>>

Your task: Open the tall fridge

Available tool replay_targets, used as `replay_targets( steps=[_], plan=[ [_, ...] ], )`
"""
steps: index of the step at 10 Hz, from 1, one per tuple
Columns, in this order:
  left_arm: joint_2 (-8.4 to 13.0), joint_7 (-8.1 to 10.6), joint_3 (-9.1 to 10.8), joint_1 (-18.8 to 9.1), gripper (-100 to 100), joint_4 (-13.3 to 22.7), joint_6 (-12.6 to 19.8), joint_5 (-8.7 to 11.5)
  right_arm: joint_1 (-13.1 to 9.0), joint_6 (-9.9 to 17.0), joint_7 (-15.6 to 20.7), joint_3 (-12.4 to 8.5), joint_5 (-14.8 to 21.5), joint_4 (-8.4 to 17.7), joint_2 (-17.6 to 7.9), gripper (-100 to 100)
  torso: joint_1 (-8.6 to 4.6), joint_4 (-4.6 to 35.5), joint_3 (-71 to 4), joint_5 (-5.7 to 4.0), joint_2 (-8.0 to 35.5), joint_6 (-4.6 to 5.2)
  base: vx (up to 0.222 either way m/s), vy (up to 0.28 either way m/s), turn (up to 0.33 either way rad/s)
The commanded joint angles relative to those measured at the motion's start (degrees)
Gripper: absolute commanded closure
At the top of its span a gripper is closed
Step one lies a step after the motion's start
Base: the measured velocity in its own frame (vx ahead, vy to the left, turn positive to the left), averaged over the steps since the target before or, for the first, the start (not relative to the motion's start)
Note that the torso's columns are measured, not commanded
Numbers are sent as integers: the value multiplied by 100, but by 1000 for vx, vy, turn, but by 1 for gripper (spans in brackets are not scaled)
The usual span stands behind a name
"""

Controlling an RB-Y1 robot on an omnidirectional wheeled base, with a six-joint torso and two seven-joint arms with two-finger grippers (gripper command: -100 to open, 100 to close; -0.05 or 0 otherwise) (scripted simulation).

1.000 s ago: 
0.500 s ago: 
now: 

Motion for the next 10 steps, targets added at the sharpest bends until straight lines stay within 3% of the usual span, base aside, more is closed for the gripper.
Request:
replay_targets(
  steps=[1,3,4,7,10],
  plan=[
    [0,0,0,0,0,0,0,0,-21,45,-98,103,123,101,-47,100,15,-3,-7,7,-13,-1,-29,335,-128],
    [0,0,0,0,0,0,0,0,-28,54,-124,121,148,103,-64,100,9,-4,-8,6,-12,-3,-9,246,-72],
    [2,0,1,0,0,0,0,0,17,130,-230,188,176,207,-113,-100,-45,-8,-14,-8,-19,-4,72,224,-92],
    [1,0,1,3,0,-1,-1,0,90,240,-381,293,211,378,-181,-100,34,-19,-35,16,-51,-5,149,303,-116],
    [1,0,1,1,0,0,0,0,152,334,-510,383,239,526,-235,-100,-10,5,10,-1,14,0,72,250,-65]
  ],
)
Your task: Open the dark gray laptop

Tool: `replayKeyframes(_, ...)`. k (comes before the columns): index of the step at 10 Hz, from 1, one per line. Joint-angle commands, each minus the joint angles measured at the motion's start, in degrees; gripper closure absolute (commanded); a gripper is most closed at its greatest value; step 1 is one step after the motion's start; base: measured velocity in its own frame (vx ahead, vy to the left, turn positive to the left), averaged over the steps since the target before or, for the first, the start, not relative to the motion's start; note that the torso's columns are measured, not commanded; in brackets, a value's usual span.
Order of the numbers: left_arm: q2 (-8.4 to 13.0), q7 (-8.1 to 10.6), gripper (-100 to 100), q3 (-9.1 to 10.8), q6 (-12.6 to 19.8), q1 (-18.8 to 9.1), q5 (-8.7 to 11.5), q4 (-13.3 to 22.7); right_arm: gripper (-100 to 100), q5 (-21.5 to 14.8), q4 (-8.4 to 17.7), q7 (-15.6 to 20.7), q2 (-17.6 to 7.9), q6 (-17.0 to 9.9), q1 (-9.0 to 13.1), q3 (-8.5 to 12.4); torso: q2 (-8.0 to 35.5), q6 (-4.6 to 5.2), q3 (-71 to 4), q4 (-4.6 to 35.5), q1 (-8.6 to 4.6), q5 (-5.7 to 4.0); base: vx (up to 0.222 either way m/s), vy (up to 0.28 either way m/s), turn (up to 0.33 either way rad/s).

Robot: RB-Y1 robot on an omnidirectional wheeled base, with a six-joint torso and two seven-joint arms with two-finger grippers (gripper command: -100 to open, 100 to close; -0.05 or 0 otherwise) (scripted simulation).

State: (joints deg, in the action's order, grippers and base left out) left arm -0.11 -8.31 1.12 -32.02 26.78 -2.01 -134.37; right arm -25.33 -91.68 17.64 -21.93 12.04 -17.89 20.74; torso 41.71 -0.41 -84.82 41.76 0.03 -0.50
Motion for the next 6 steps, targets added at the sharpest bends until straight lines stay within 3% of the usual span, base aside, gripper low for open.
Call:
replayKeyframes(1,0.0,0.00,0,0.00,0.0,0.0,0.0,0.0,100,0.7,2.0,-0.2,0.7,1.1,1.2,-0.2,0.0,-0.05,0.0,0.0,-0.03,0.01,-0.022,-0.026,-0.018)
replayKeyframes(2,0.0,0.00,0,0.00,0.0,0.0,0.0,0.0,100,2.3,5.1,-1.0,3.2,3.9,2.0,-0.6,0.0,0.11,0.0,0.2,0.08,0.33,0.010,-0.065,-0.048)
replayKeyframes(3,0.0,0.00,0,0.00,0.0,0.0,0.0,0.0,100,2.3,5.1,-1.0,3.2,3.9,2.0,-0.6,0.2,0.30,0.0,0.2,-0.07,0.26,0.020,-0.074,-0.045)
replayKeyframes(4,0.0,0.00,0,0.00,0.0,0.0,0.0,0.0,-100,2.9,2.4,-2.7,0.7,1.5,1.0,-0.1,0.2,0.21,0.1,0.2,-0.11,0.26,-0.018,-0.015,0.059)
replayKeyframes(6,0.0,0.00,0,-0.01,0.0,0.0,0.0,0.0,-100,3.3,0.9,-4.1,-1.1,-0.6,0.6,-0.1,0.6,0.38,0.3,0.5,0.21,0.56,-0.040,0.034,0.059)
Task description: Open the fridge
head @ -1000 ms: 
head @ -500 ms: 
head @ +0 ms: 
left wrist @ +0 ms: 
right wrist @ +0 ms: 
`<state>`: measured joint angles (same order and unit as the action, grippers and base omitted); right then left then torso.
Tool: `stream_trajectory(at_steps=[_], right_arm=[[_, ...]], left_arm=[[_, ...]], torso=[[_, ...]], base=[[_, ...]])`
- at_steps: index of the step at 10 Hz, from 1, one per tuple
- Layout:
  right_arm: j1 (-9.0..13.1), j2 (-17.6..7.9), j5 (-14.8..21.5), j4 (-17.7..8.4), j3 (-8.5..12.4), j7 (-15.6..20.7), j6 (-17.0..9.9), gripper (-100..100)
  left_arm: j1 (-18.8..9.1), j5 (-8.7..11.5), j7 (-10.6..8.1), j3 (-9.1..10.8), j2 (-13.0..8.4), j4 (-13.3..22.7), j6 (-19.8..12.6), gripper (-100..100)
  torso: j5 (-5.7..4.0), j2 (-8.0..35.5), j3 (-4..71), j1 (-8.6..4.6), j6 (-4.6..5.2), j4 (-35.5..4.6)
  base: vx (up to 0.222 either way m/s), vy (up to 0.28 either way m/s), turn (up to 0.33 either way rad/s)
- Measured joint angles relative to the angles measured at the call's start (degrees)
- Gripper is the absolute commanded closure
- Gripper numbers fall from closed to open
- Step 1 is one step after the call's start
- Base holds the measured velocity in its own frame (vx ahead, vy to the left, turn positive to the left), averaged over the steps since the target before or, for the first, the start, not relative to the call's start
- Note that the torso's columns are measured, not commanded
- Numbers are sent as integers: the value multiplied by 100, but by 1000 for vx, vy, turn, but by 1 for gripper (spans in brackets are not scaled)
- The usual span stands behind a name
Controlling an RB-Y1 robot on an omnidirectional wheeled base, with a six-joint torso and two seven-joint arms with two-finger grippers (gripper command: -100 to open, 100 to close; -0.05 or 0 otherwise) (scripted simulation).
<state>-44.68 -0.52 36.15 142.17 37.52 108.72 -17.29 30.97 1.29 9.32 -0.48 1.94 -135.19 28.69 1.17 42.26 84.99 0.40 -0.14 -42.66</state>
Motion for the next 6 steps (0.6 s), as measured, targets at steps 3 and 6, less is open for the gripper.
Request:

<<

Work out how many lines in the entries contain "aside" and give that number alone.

• [SOLUTION] 2